Requirement:
Go through the records below and copy out every line that contains the word "parts".

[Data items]
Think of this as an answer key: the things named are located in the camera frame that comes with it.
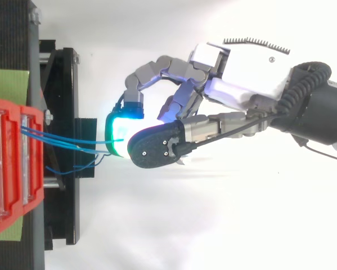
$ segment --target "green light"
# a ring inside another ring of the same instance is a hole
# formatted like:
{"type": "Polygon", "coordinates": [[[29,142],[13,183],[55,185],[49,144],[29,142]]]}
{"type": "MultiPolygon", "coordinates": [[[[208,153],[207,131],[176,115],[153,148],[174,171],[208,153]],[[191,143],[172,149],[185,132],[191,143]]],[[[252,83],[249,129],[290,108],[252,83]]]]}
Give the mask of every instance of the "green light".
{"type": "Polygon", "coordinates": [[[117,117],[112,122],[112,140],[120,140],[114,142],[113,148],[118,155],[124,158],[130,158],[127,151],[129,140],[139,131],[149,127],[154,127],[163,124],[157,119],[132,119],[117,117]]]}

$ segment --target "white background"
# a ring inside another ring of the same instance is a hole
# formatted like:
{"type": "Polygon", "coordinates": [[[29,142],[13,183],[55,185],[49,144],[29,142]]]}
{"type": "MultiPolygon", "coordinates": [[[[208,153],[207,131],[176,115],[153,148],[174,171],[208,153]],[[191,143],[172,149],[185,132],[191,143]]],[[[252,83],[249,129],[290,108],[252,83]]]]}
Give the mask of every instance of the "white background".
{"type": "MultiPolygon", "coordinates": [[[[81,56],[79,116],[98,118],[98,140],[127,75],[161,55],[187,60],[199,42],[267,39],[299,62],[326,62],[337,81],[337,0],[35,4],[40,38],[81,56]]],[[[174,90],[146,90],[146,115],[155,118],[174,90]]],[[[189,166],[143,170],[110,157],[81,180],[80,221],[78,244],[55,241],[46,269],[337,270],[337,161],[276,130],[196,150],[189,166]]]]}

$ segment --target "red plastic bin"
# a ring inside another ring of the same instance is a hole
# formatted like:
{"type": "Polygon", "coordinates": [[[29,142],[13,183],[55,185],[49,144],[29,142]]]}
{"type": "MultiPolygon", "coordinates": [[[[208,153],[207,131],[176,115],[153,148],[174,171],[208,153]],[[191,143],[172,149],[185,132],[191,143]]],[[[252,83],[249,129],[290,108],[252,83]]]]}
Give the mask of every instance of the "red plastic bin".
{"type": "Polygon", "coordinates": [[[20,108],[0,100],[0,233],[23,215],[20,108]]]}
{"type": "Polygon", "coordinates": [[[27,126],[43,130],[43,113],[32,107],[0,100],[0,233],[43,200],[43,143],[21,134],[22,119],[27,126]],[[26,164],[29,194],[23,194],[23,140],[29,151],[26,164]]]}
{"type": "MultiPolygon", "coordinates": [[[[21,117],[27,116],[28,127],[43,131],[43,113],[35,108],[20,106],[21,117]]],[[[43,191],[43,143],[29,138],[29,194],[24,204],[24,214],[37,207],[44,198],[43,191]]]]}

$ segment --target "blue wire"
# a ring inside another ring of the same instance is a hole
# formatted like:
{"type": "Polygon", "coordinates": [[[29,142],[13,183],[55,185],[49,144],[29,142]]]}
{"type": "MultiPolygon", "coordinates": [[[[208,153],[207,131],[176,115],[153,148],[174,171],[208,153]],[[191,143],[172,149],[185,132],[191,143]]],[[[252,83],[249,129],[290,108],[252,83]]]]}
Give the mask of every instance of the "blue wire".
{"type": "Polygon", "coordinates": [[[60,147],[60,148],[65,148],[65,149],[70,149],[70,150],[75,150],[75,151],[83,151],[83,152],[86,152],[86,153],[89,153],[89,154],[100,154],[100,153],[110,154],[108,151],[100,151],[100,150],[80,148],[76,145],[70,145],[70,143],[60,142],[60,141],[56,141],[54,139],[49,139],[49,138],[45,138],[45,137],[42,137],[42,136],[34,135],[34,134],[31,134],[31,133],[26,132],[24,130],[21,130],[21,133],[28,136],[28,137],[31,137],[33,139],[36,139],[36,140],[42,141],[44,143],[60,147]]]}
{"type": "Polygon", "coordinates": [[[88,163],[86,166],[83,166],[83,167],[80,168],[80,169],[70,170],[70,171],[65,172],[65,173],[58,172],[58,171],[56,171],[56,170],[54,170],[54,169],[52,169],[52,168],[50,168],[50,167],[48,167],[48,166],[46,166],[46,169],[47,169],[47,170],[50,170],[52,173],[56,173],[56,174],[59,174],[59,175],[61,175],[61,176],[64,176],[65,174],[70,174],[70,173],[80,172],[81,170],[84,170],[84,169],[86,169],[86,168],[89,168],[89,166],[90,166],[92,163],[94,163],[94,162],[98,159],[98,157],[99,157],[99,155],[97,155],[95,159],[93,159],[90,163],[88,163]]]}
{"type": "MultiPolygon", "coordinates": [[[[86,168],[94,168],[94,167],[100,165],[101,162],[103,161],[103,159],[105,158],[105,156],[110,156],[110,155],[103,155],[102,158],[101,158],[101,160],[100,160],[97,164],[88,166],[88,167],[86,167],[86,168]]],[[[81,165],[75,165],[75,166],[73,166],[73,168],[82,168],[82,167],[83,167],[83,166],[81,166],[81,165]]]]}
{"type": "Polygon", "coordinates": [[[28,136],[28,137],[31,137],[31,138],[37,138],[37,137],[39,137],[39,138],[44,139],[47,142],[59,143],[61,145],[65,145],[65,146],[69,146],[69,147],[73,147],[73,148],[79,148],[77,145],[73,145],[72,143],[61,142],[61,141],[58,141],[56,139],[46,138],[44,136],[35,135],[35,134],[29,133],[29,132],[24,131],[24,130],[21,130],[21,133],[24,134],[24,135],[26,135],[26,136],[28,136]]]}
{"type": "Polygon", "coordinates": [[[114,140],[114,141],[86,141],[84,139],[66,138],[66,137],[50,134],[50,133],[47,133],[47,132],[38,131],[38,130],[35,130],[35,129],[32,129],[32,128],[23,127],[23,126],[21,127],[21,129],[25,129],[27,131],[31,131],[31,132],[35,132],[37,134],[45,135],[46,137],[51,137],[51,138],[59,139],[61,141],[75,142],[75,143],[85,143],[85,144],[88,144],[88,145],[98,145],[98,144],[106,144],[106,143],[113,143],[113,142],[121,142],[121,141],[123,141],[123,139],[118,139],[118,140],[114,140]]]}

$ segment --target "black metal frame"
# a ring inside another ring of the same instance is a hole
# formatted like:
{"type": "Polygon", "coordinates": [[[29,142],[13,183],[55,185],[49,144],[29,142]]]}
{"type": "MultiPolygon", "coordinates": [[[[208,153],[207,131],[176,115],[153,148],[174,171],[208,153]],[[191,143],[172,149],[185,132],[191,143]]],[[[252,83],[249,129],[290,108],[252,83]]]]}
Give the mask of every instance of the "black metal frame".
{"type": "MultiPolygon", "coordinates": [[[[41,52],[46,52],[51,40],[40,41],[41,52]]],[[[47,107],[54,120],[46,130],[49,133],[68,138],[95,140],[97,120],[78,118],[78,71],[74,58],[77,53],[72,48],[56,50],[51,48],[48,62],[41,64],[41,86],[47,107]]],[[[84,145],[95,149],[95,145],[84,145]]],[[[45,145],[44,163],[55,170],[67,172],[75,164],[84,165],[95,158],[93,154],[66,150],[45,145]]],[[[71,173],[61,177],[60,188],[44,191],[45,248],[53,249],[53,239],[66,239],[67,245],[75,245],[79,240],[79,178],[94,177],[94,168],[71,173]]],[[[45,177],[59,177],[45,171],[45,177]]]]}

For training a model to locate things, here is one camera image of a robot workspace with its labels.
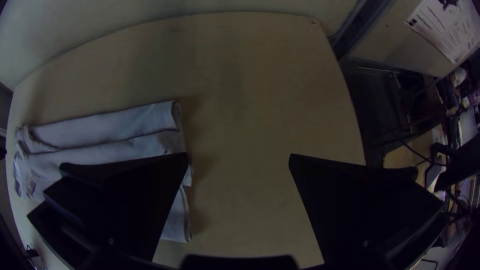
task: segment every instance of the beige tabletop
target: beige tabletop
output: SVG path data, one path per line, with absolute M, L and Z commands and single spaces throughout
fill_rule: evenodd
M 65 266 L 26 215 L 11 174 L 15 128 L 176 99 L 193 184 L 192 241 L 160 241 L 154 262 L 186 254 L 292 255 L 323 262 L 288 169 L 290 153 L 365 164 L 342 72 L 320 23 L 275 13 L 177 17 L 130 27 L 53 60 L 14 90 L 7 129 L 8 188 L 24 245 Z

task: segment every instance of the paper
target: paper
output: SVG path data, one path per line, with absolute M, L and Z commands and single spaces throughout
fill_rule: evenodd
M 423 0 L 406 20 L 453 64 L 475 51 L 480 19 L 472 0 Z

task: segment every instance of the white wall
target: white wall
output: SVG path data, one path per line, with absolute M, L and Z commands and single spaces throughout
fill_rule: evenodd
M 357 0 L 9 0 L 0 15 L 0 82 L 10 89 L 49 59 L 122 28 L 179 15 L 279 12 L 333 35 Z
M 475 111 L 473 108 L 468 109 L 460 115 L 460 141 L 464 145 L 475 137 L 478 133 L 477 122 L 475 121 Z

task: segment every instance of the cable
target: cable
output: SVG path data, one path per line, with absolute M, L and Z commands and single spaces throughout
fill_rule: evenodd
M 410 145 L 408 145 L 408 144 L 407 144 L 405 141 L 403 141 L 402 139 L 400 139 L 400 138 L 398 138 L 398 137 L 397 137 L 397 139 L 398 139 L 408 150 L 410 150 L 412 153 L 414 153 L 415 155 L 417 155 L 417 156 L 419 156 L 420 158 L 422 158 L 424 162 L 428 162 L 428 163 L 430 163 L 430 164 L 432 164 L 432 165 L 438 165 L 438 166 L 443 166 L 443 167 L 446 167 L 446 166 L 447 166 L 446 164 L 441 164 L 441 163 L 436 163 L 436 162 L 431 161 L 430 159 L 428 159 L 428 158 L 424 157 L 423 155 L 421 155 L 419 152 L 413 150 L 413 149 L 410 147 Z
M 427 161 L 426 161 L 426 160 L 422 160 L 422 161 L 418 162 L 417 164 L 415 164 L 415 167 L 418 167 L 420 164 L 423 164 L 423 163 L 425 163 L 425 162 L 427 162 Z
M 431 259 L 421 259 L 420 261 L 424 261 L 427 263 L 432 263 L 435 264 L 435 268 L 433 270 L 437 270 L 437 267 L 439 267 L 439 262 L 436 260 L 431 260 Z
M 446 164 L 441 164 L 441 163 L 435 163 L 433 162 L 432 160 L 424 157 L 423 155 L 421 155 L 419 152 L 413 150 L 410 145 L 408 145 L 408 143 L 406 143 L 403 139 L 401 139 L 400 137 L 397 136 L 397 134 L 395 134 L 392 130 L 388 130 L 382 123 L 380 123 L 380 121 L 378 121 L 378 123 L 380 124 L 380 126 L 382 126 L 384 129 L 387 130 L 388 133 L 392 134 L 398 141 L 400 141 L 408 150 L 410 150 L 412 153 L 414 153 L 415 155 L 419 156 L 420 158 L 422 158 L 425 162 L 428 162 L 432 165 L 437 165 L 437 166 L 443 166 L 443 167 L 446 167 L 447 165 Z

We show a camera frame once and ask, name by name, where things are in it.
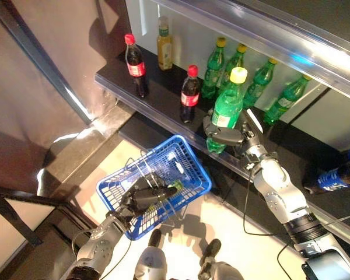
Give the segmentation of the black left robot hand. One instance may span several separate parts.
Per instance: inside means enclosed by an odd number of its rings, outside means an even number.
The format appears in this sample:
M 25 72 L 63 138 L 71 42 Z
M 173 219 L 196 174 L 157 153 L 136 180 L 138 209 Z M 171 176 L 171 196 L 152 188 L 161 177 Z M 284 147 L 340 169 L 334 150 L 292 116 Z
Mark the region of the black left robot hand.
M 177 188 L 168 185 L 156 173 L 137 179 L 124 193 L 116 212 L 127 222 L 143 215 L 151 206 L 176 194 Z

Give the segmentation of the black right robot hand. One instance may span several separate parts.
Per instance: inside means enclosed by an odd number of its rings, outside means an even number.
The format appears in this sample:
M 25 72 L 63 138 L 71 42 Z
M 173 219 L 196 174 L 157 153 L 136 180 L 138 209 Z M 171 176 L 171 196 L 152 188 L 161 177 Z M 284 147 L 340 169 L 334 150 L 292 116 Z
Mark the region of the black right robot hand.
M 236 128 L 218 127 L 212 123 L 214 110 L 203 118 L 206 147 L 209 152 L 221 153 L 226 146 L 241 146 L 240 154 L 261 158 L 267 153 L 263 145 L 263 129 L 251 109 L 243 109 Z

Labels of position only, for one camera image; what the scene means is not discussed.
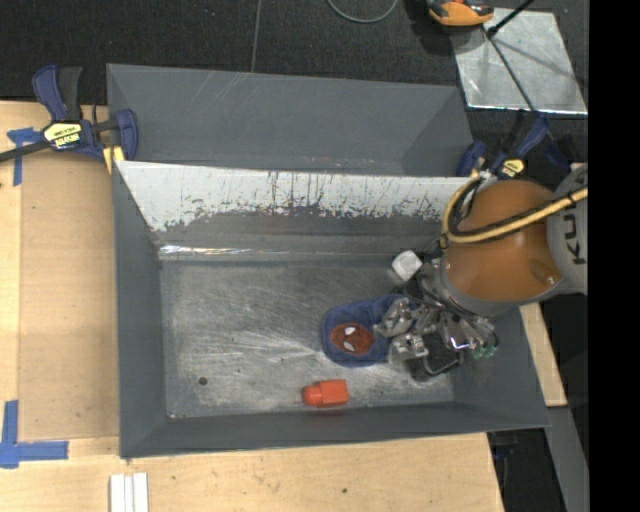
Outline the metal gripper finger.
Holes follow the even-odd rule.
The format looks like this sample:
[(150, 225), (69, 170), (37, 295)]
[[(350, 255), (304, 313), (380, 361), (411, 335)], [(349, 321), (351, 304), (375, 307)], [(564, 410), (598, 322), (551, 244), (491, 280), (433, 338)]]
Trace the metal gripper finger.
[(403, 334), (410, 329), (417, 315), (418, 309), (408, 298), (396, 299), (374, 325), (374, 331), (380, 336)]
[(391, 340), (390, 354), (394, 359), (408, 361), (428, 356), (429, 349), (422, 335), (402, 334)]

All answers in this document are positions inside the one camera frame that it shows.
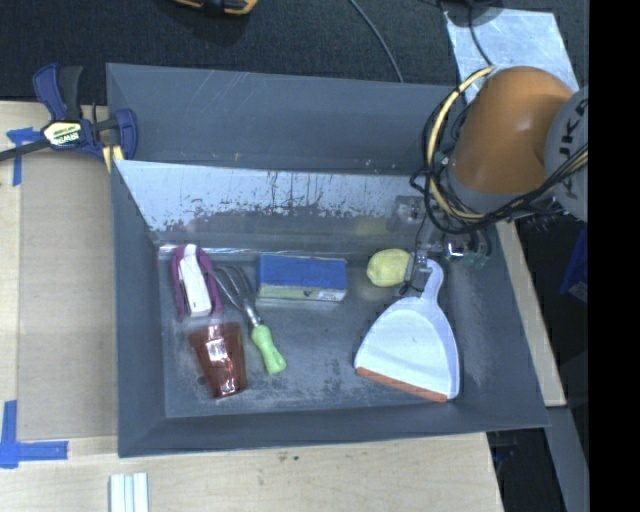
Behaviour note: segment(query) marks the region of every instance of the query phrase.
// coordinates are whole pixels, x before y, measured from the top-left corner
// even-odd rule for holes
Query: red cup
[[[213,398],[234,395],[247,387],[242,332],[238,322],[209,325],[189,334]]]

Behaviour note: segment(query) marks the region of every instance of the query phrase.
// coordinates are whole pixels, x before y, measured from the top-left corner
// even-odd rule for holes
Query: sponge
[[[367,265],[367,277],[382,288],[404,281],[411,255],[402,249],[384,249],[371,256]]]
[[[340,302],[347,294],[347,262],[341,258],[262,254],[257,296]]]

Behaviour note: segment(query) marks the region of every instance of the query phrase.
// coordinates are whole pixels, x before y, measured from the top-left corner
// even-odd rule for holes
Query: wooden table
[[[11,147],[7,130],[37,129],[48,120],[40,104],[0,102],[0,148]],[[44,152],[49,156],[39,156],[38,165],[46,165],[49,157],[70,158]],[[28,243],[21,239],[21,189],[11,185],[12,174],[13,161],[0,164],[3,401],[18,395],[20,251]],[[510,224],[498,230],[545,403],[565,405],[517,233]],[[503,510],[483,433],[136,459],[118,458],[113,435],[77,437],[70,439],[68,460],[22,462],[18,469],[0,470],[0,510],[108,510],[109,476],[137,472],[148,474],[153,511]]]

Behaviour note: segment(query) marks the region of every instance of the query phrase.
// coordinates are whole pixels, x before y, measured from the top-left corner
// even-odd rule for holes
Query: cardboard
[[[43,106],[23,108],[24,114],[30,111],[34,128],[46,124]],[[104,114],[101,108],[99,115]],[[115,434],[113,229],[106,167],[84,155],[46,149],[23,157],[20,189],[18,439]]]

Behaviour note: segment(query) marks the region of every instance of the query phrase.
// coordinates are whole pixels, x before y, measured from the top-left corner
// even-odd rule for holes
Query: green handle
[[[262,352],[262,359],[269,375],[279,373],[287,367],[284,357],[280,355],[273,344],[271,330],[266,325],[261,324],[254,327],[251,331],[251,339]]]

Output below:
Give the segmentation of the black left robot hand. One instance may span several separate parts.
Give the segmentation of the black right robot hand. One instance may span several separate parts.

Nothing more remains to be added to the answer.